- Full name: Michael Brandon Ashe
- Born: March 14, 1981 (age 45) Spartanburg, South Carolina, U.S.
- Height: 5 ft 8 in (173 cm)

Gymnastics career
- Discipline: Men's artistic gymnastics
- Country represented: United States
- College team: California Golden Bears (2000–2004)
- Gym: Atlanta School of Gymnastics; Greenville Gymnastics Center;
- Head coach: Barry Weiner
- Assistant coaches: Evgenii Zherebchevskiy; Kip Simons;
- Retired: c. 2003
- Medal record
Men's artistic gymnastics
Representing United States
| Event | 1st | 2nd | 3rd |
| Pan American Games | 0 | 1 | 0 |
| Total | 0 | 1 | 0 |
Pan American Games
| Silver medal – second place | 1999 Winnipeg | Team |

= Michael Ashe =

American artistic gymnast

Michael Brandon Ashe (born March 14, 1981) is a retired American artistic gymnast. He was a member of the United States men's national artistic gymnastics team and won a silver medal at the 1999 Pan American Games. He competed collegiately for the California Golden Bears men's gymnastics team and was a two-time NCAA national champion on the horizontal bar.

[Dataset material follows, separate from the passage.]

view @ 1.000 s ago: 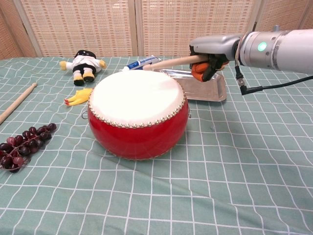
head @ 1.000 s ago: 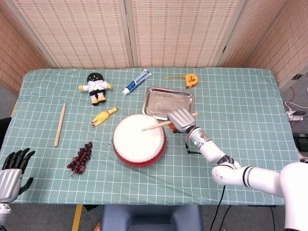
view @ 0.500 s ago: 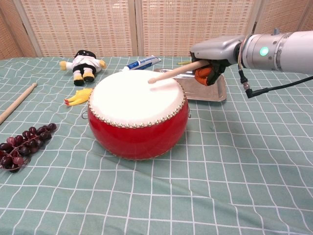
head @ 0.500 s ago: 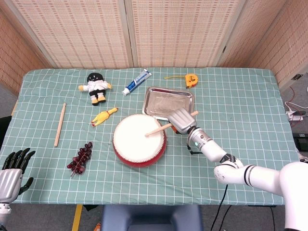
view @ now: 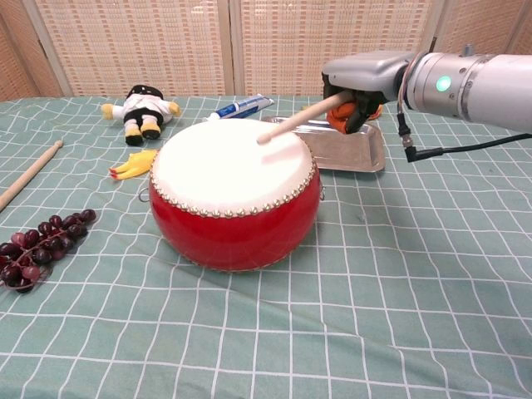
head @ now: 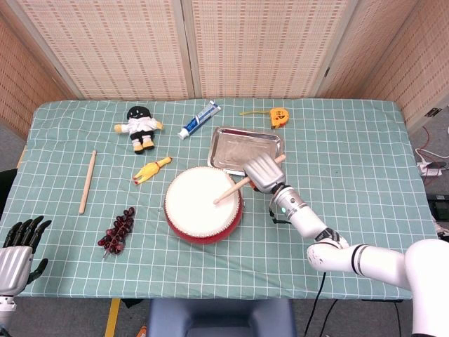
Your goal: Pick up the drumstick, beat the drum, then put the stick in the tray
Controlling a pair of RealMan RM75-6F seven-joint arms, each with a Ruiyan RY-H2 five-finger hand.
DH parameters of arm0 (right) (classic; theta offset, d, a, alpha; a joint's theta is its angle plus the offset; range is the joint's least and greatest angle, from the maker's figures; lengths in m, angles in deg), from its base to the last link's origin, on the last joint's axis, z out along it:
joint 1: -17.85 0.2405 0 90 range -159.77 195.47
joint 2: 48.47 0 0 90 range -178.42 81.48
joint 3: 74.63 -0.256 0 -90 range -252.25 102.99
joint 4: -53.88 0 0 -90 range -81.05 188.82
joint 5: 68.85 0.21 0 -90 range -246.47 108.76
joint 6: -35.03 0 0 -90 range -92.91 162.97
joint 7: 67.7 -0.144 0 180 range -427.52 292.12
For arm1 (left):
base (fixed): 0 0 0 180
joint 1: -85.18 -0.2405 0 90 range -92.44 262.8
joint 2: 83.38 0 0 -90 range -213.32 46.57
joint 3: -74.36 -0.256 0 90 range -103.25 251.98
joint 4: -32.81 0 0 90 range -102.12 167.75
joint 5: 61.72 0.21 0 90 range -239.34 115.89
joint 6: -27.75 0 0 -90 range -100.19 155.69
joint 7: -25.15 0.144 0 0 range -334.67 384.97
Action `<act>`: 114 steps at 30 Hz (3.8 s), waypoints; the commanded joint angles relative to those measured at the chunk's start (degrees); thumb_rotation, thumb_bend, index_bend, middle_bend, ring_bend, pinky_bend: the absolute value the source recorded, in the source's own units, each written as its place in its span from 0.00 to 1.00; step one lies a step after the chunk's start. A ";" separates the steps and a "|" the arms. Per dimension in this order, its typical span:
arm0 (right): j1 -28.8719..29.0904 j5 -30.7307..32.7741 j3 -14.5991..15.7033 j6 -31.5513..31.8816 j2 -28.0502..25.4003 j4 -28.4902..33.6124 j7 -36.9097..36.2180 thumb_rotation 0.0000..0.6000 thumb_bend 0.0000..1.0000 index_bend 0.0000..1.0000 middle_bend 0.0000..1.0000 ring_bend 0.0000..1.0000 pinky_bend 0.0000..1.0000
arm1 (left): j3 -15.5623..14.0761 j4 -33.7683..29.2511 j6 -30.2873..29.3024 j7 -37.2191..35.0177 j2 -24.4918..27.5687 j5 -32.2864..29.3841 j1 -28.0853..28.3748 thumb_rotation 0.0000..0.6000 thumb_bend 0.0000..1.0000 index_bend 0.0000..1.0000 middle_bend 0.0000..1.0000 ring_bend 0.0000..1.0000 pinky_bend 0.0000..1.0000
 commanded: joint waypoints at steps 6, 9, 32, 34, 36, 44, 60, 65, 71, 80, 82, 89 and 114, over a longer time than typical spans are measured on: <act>-3.19 -8.83 -1.03 -1.74 0.04 -2.18 -13.21 1.00 0.75 1.00 1.00 1.00 1.00 | -0.03 -0.19 -0.23 0.13 0.16 0.04 -0.13 1.00 0.27 0.12 0.05 0.05 0.03; -2.80 -10.94 0.47 0.01 1.40 -4.14 -7.90 1.00 0.75 1.00 1.00 1.00 1.00 | -0.07 -0.26 -0.11 0.28 0.18 -0.03 -0.14 1.00 0.27 0.12 0.05 0.05 0.03; -3.53 -0.10 -6.80 -3.08 -1.35 2.52 -8.49 1.00 0.74 1.00 1.00 1.00 1.00 | -0.12 -0.18 0.05 0.33 0.10 0.15 0.01 1.00 0.27 0.12 0.05 0.05 0.03; -2.66 0.72 -5.86 -4.10 -0.85 1.17 -6.69 1.00 0.74 1.00 1.00 1.00 1.00 | -0.08 -0.29 -0.04 0.42 0.12 0.13 -0.01 1.00 0.27 0.12 0.05 0.05 0.03; -1.76 1.59 -4.99 -4.64 -0.15 0.05 -4.52 1.00 0.74 1.00 1.00 1.00 1.00 | -0.08 -0.34 -0.05 0.50 0.17 0.10 -0.03 1.00 0.27 0.12 0.05 0.05 0.03; 2.37 6.62 -0.02 -2.26 3.21 -3.29 12.41 1.00 0.74 1.00 1.00 1.00 1.00 | -0.17 -0.32 0.15 0.50 0.16 -0.17 -0.15 1.00 0.27 0.12 0.05 0.05 0.03; -2.45 7.44 -6.61 0.19 -0.63 0.26 -3.21 1.00 0.74 1.00 1.00 1.00 1.00 | -0.19 0.04 -0.18 -0.13 0.05 0.28 -0.15 1.00 0.27 0.12 0.05 0.05 0.03; -0.88 14.26 -5.62 -4.97 0.82 -6.11 -1.73 1.00 0.72 1.00 1.00 1.00 1.00 | -0.26 -0.04 -0.57 -0.14 0.10 0.34 -0.39 1.00 0.27 0.12 0.05 0.05 0.03; 2.15 17.99 -5.20 -11.12 5.67 -17.46 -1.73 1.00 0.68 1.00 1.00 1.00 1.00 | -0.38 -0.24 -0.65 0.06 0.47 -0.21 -0.87 1.00 0.27 0.12 0.05 0.05 0.03; 6.38 15.74 -5.27 -19.66 15.73 -35.46 -4.78 1.00 0.57 1.00 0.97 0.99 0.98 | -0.38 -0.87 -0.44 0.68 0.88 -0.93 -1.26 1.00 0.27 0.12 0.05 0.05 0.03; 7.17 14.56 -5.89 -21.00 17.85 -38.97 -6.33 1.00 0.55 1.00 0.92 0.94 0.94 | -0.35 -0.95 -0.36 0.79 0.95 -1.06 -1.28 1.00 0.27 0.12 0.05 0.05 0.03; 9.38 10.21 -8.20 -25.47 23.22 -48.58 -12.51 1.00 0.47 1.00 0.75 0.74 0.74 | -0.36 -0.95 -0.19 0.89 1.15 -1.57 -1.56 1.00 0.27 0.12 0.05 0.05 0.03; 12.45 0.56 -12.25 -32.05 28.42 -61.29 -25.11 1.00 0.24 0.21 0.22 0.15 0.31 | -0.32 -0.07 0.60 0.31 1.05 -2.25 -1.86 1.00 0.27 0.12 0.05 0.05 0.03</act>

==Early life and education==
Ashe was born on March 14, 1981, to Frances and Terry Ashe in Spartanburg, South Carolina. He trained at Greenville Gymnastics Center, then later at the Atlanta School of Gymnastics. His hometown is Stone Mountain, Georgia, and he attended Stephenson High School where he played high school basketball and baseball. He later enrolled at the University of California, Berkeley to pursue gymnastics.

==Gymnastics career==
Ashe was a California Golden Bears men's gymnastics team member. He was the back-to-back NCAA horizontal champion at the 2000 and 2001 NCAA Men's Gymnastics Championships.

On the international stage, Ashe represented the United States at the 1999 Pan American Games and won a silver medal in the team all-around.

Following his retirement, Ashe began coaching gymnastics in 2003. Additionally, he judges gymnastics and was named the 2013 National Judge of the Year for the Western region of the National Gymnastics Judges Association. He was a judge at the 2014 Summer Youth Olympics.